Ses proches redoutent pourtant que la décision qu’il a prise pour désigner son remplaçant n’a pas favorisé sa sortie par la bonne porte. Nombre des membres du premier cercle d’antan se sont dérobés des rangs du parti, beaucoup se tiennent en retrait, le «dauphin», ravi innocent, semble ne pas se rendre compte du sens de sa mission. Déjà Marc Ravalomanana avait lui-même estimé avoir peu de chance, qu’a donc eu-t-il d’idée derrière la tête pour envoyer à sa place un illustre inconnu, inconnu même des militants dont les rangs se sont pourtant clairsemés, faisant de ce parti davantage un club restreint permettant une familiarité entre les assidus de Bel-Air, siège du parti.

Le patron peut se féliciter de son choix, l’élu n’a pas la carrure de lui porter de l’ombre. Par contre même sans montrer une jalousie pour ce rôle de «sacrifié» désigné pour faire de la figuration en remplacement sur le bûcher, ceux qui restent de cadres s’irritent du procédé de cette désignation ayant foulé les règles de démocratie dont le parti se gargarise de respecter les principes.
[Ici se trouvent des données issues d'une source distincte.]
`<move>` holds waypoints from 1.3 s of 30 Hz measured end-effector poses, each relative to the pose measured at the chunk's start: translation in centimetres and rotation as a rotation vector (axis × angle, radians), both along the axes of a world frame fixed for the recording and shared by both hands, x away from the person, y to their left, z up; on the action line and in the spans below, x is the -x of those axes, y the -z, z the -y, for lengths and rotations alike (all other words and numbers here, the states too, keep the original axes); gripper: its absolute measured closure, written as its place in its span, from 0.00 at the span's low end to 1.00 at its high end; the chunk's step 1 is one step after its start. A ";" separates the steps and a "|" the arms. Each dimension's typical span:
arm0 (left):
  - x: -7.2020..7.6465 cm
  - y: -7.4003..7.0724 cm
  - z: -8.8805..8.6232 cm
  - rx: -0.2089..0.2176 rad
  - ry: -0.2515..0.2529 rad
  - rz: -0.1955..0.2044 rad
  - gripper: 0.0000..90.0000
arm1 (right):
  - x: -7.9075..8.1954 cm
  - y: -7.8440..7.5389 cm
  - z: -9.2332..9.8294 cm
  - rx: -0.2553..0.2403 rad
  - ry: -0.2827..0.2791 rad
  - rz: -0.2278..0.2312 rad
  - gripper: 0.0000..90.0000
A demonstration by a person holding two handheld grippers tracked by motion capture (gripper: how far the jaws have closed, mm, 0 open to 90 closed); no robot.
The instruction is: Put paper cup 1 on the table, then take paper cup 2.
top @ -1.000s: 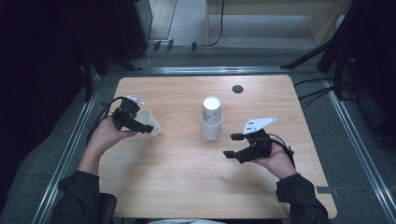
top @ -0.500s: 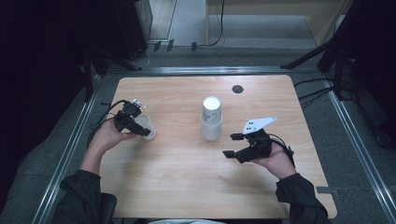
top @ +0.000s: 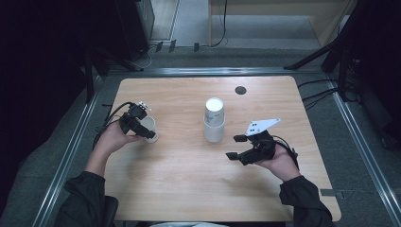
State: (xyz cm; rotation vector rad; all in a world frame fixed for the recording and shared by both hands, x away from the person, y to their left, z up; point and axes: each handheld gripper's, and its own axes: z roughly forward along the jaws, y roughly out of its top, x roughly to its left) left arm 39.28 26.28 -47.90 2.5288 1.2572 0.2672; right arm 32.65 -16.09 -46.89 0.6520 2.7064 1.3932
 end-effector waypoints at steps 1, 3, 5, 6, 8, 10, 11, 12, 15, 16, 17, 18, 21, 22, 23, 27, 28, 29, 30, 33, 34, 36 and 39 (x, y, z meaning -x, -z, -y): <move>0.0 0.0 0.0 0.003 0.002 -0.003 0.22 | 0.0 0.0 0.0 0.000 0.001 -0.001 0.29; 0.0 0.1 0.0 0.008 0.005 -0.008 0.21 | 0.0 0.0 0.0 0.000 0.001 -0.001 0.29; 0.0 0.1 0.1 0.013 0.001 -0.015 0.19 | 0.0 0.0 0.1 0.000 0.002 0.000 0.29; 0.0 0.1 0.1 0.017 0.002 -0.015 0.18 | 0.0 0.0 0.1 0.001 0.002 0.001 0.29; 0.0 0.1 0.1 0.018 0.002 -0.010 0.17 | 0.0 0.0 0.1 0.002 0.002 0.000 0.29; 0.0 0.0 0.1 0.020 -0.003 -0.006 0.15 | 0.0 0.0 0.1 0.003 0.002 -0.001 0.29; 0.0 0.0 0.1 0.022 -0.005 -0.002 0.14 | 0.0 0.0 0.1 0.003 0.002 -0.002 0.29; 0.0 -0.1 0.0 0.023 -0.007 -0.002 0.14 | 0.0 0.0 0.1 0.003 0.002 -0.002 0.29; 0.0 -0.2 -0.2 0.037 -0.021 -0.001 0.11 | 0.0 -0.1 0.1 0.002 0.001 -0.001 0.29; 0.0 -0.5 -0.4 0.056 -0.026 0.004 0.11 | 0.0 -0.1 0.1 0.000 0.001 -0.003 0.29; 0.1 -0.7 -0.5 0.066 -0.026 0.006 0.11 | 0.0 -0.1 0.1 0.000 0.002 -0.005 0.29; 0.1 -0.8 -0.6 0.074 -0.027 0.008 0.11 | 0.0 -0.1 0.1 -0.001 0.003 -0.006 0.29; 0.3 -1.6 -0.9 0.117 -0.032 0.023 0.11 | -0.1 -0.2 0.2 -0.002 0.007 -0.006 0.29; 0.4 -1.8 -1.0 0.131 -0.034 0.029 0.11 | -0.1 -0.2 0.3 -0.002 0.007 -0.004 0.29; 0.5 -2.1 -1.1 0.143 -0.036 0.036 0.11 | -0.1 -0.2 0.3 -0.004 0.008 -0.011 0.29; 0.9 -3.2 -1.5 0.189 -0.049 0.083 0.09 | -0.2 -0.3 0.4 -0.002 0.017 -0.018 0.29; 1.0 -3.4 -1.6 0.198 -0.055 0.095 0.09 | -0.3 -0.3 0.4 -0.002 0.017 -0.018 0.29; 1.0 -3.4 -1.6 0.198 -0.055 0.095 0.09 | -0.3 -0.3 0.4 -0.002 0.017 -0.018 0.29; 1.1 -3.9 -1.8 0.230 -0.059 0.103 0.09 | -0.3 -0.3 0.4 0.002 0.015 -0.021 0.29; 1.5 -4.6 -1.8 0.243 -0.057 0.117 0.09 | -0.4 -0.4 0.4 0.000 0.020 -0.023 0.29; 1.7 -4.8 -1.8 0.249 -0.055 0.123 0.09 | -0.5 -0.5 0.4 -0.002 0.017 -0.018 0.29; 1.9 -5.2 -1.8 0.263 -0.052 0.128 0.09 | -0.5 -0.6 0.5 0.000 0.018 -0.018 0.29; 2.4 -5.8 -1.6 0.285 -0.045 0.143 0.09 | -0.8 -0.6 0.5 0.013 0.021 -0.018 0.29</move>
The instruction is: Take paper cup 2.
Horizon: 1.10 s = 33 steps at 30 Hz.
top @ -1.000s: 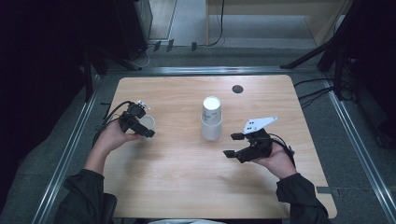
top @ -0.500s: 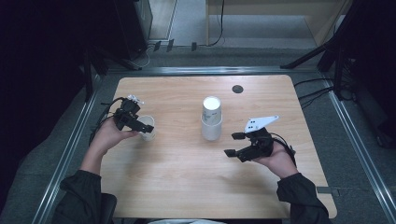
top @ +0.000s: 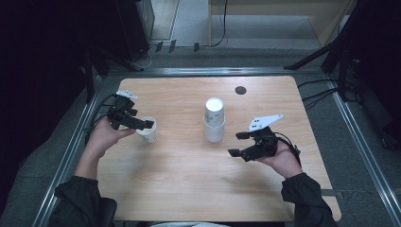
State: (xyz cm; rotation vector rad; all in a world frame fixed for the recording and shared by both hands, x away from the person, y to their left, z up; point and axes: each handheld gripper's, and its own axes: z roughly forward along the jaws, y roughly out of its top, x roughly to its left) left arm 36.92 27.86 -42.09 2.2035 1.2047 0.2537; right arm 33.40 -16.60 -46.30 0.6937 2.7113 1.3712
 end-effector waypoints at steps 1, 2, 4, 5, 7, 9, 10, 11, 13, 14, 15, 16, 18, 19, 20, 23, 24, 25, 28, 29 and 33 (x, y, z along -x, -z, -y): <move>0.1 -0.1 0.1 0.007 0.004 0.001 0.09 | -0.1 0.0 0.0 0.002 0.001 0.003 0.29; 0.3 -0.3 0.2 0.017 0.011 0.005 0.09 | -0.1 -0.1 0.0 0.001 0.002 0.004 0.29; 0.7 -0.6 0.5 0.031 0.022 0.010 0.09 | -0.3 -0.2 0.1 0.004 0.004 0.009 0.29; 0.8 -0.7 0.7 0.031 0.031 0.011 0.09 | -0.4 -0.3 0.2 0.004 0.005 0.012 0.29; 1.2 -1.0 0.9 0.040 0.034 0.016 0.09 | -0.6 -0.6 0.2 0.001 0.006 0.021 0.29; 1.5 -1.1 1.1 0.055 0.045 0.016 0.09 | -0.8 -0.8 0.3 0.001 0.012 0.026 0.29; 1.8 -1.2 1.3 0.051 0.052 0.022 0.09 | -1.0 -1.0 0.3 0.003 0.016 0.034 0.29; 1.9 -1.2 1.4 0.051 0.057 0.030 0.13 | -1.2 -1.2 0.3 0.010 0.023 0.033 0.30; 2.3 -1.2 1.6 0.055 0.078 0.035 0.15 | -1.6 -1.4 0.4 0.012 0.040 0.031 0.30; 2.6 -1.2 1.8 0.064 0.086 0.029 0.15 | -1.7 -1.5 0.5 0.014 0.043 0.032 0.31; 2.7 -1.1 1.9 0.065 0.091 0.025 0.15 | -1.9 -1.7 0.5 0.015 0.047 0.034 0.30; 3.0 -1.1 2.2 0.060 0.100 0.025 0.15 | -2.0 -1.8 0.5 0.018 0.048 0.034 0.30; 3.3 -1.0 2.5 0.066 0.110 0.024 0.15 | -2.3 -2.2 0.4 0.025 0.046 0.040 0.30; 3.6 -1.0 2.6 0.069 0.112 0.024 0.15 | -2.4 -2.4 0.3 0.023 0.042 0.045 0.31; 3.9 -1.0 2.8 0.075 0.116 0.024 0.15 | -2.5 -2.5 0.2 0.022 0.041 0.044 0.31; 4.6 -0.9 3.2 0.083 0.123 0.028 0.15 | -2.9 -3.3 -0.2 0.007 0.027 0.065 0.31; 4.8 -0.9 3.3 0.091 0.126 0.025 0.15 | -2.9 -3.5 -0.4 0.003 0.023 0.068 0.31; 5.1 -0.8 3.4 0.100 0.127 0.025 0.15 | -3.0 -3.7 -0.6 0.004 0.017 0.075 0.31; 5.8 -0.6 3.6 0.113 0.136 0.012 0.15 | -3.6 -4.3 -0.9 0.010 0.012 0.086 0.31; 5.9 -0.5 3.7 0.115 0.138 0.012 0.15 | -3.9 -4.5 -0.9 0.013 0.009 0.091 0.31; 6.8 0.0 4.2 0.130 0.142 0.013 0.15 | -4.8 -5.4 -1.0 0.000 -0.005 0.096 0.31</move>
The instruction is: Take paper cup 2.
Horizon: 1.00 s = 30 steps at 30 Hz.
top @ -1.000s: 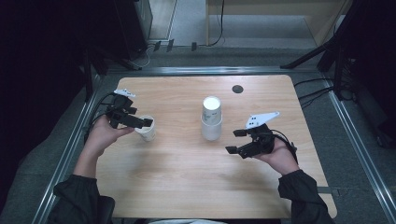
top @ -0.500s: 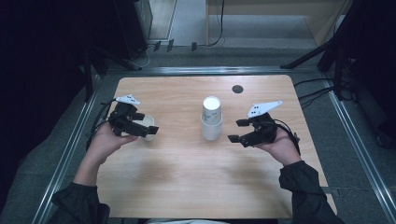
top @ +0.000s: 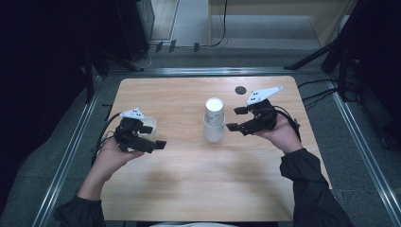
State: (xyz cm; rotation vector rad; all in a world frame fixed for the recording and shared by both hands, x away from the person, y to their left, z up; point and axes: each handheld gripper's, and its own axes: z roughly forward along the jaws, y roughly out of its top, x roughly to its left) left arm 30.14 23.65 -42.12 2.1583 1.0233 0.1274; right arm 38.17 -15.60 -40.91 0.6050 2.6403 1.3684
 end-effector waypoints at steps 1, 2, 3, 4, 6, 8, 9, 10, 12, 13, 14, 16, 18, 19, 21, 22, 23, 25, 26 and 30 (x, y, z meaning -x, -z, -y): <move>0.2 0.1 0.1 -0.002 0.001 0.000 0.15 | -0.3 -0.2 -0.1 0.000 -0.006 0.001 0.31; 0.3 0.3 0.3 0.004 0.000 -0.001 0.15 | -0.6 -0.4 -0.3 0.007 -0.011 0.002 0.31; 0.5 0.4 0.4 0.006 0.005 -0.001 0.15 | -0.9 -0.6 -0.5 0.021 -0.017 0.000 0.31; 0.7 0.5 0.6 0.011 0.007 0.000 0.15 | -1.3 -0.7 -0.7 0.036 -0.020 -0.001 0.31; 0.9 0.7 0.9 0.011 0.013 -0.001 0.15 | -2.0 -1.0 -1.3 0.069 -0.028 -0.004 0.31; 1.1 0.8 1.1 0.015 0.017 0.001 0.15 | -2.7 -1.3 -1.8 0.093 -0.040 -0.010 0.31; 1.3 1.0 1.3 0.024 0.018 0.002 0.15 | -3.0 -1.4 -2.1 0.106 -0.047 -0.011 0.30; 1.3 1.1 1.4 0.034 0.014 0.005 0.15 | -3.3 -1.5 -2.5 0.123 -0.053 -0.016 0.30; 1.5 1.5 1.9 0.076 0.008 0.006 0.15 | -3.8 -1.7 -3.0 0.152 -0.067 -0.018 0.29; 1.5 1.6 2.0 0.080 0.017 -0.003 0.15 | -4.1 -1.8 -3.3 0.169 -0.072 -0.015 0.29; 1.6 1.8 2.3 0.081 0.023 -0.006 0.15 | -4.2 -1.9 -3.6 0.179 -0.076 -0.016 0.29; 1.7 1.9 2.6 0.070 0.041 -0.006 0.15 | -4.5 -2.1 -4.2 0.198 -0.087 -0.021 0.28; 1.7 2.0 2.8 0.074 0.050 -0.009 0.15 | -4.8 -2.2 -4.9 0.225 -0.097 -0.025 0.28; 1.6 2.1 2.9 0.077 0.054 -0.015 0.15 | -4.9 -2.2 -5.1 0.235 -0.101 -0.026 0.28; 1.6 2.3 3.0 0.067 0.062 -0.017 0.15 | -5.0 -2.3 -5.8 0.264 -0.112 -0.020 0.28; 1.6 2.3 3.0 0.062 0.064 -0.018 0.15 | -4.9 -2.3 -6.2 0.280 -0.115 -0.013 0.28; 1.6 2.3 3.0 0.062 0.064 -0.018 0.15 | -4.9 -2.4 -6.4 0.288 -0.116 0.000 0.29; 1.7 2.5 3.2 0.061 0.078 -0.026 0.15 | -4.8 -2.5 -7.0 0.303 -0.131 0.014 0.30; 1.7 2.5 3.3 0.060 0.087 -0.033 0.16 | -4.9 -2.5 -7.3 0.307 -0.138 0.010 0.30; 1.8 2.8 3.8 0.041 0.124 -0.041 0.16 | -4.9 -2.7 -8.1 0.331 -0.144 0.020 0.34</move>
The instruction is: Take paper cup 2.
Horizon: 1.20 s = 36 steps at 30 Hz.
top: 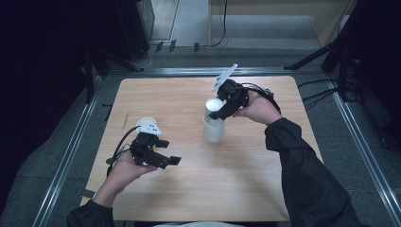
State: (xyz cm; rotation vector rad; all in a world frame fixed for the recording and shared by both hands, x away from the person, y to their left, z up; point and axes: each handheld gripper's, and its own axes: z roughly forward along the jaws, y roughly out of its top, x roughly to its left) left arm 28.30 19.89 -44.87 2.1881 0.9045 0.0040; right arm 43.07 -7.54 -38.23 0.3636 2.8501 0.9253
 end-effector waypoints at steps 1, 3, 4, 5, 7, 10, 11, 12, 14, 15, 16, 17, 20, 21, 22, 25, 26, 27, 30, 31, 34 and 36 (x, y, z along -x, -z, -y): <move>0.1 0.0 0.1 -0.003 0.007 0.005 0.16 | -0.1 -0.1 -0.1 0.002 -0.005 0.012 0.37; 0.0 0.0 0.1 -0.002 0.013 0.002 0.16 | 0.0 -0.2 -0.2 0.004 0.001 0.008 0.38; 0.1 0.0 0.3 0.001 0.017 0.001 0.16 | -0.2 -0.2 -0.2 0.003 -0.001 0.000 0.38; 0.1 0.1 0.3 -0.001 0.020 -0.001 0.16 | -0.2 -0.2 -0.2 0.003 -0.001 -0.004 0.38; 0.1 0.1 0.3 -0.005 0.022 -0.004 0.16 | -0.3 -0.3 -0.1 0.008 0.000 -0.004 0.38; 0.0 0.2 0.3 -0.005 0.023 -0.004 0.16 | -0.2 -0.5 -0.2 0.018 0.000 -0.006 0.38; 0.0 0.1 0.3 -0.004 0.020 -0.001 0.16 | -0.2 -0.6 -0.2 0.018 0.002 -0.009 0.38; 0.0 0.1 0.3 0.000 0.020 -0.002 0.16 | -0.2 -0.7 -0.2 0.017 -0.002 -0.008 0.38; 0.0 0.1 0.2 0.002 0.022 -0.002 0.16 | -0.2 -0.7 -0.2 0.015 0.001 -0.007 0.38; 0.1 0.0 0.1 -0.001 0.022 0.005 0.16 | -0.2 -1.0 -0.2 0.018 0.001 -0.009 0.38; 0.0 0.0 0.1 -0.001 0.022 0.005 0.16 | -0.2 -1.1 -0.2 0.016 0.000 -0.007 0.38; 0.0 -0.1 -0.1 0.006 0.014 0.009 0.16 | -0.1 -1.3 -0.2 0.014 0.001 -0.011 0.38; -0.1 -0.2 -0.2 0.025 0.009 0.007 0.16 | -0.1 -2.0 -0.1 0.010 0.004 -0.011 0.39; -0.1 -0.2 -0.2 0.027 0.010 0.009 0.16 | 0.0 -2.2 0.0 0.009 0.005 -0.013 0.39; -0.2 -0.2 -0.2 0.026 0.014 0.009 0.16 | 0.0 -2.5 0.0 0.009 0.008 -0.016 0.39; -0.4 -0.2 0.0 0.029 0.030 0.009 0.16 | 0.2 -3.3 0.1 -0.002 0.021 -0.020 0.39; -0.5 -0.1 0.1 0.032 0.028 0.011 0.16 | 0.2 -3.6 0.1 -0.005 0.023 -0.021 0.39; -0.6 -0.1 0.1 0.033 0.031 0.012 0.16 | 0.3 -3.8 0.2 -0.007 0.020 -0.015 0.39; -0.9 -0.2 0.3 0.045 0.040 0.015 0.16 | 0.6 -4.7 0.2 -0.011 0.031 -0.008 0.39; -0.9 -0.2 0.4 0.048 0.043 0.017 0.16 | 0.7 -5.0 0.3 -0.013 0.034 -0.007 0.39; -1.2 -0.4 0.7 0.048 0.056 0.029 0.16 | 1.2 -6.0 0.3 -0.014 0.041 0.010 0.39; -1.4 -0.6 0.6 0.049 0.071 0.041 0.16 | 1.7 -6.9 0.4 -0.017 0.047 0.027 0.39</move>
Avoir fait la démonstration d’une pratique démocratique aurait donné une chance au TIM de survivre. Désormais de son passé de machine de guerre, somme toute un temps efficace, il n’en gardera pas de trace. Les derniers fidèles se réveillent pour se convaincre de ce réflexe témoignage d’une inclination à l’égoïsme : à partir du moment où il ne se trouve plus à la place d’honneur il opte de couper les ailes et les pattes de cet objet  qui ainsi reste son éternel joujou.

Ravi tel le simplet des crèches provençales, le désigné de Ramosé croit hériter d’un pouvoir à marcher sur l’eau alors que le testateur n’a renoncé à ce rôle qu’en ayant pris conscience d’avoir à s’y enfoncer. Ivre à l’avance des honneurs que lui confère le poste sur lequel il s’imagine déjà trôner, le nouveau-venu ne se sent plus et peut-être se fait puant, les habitués du sérail s’en éloignent.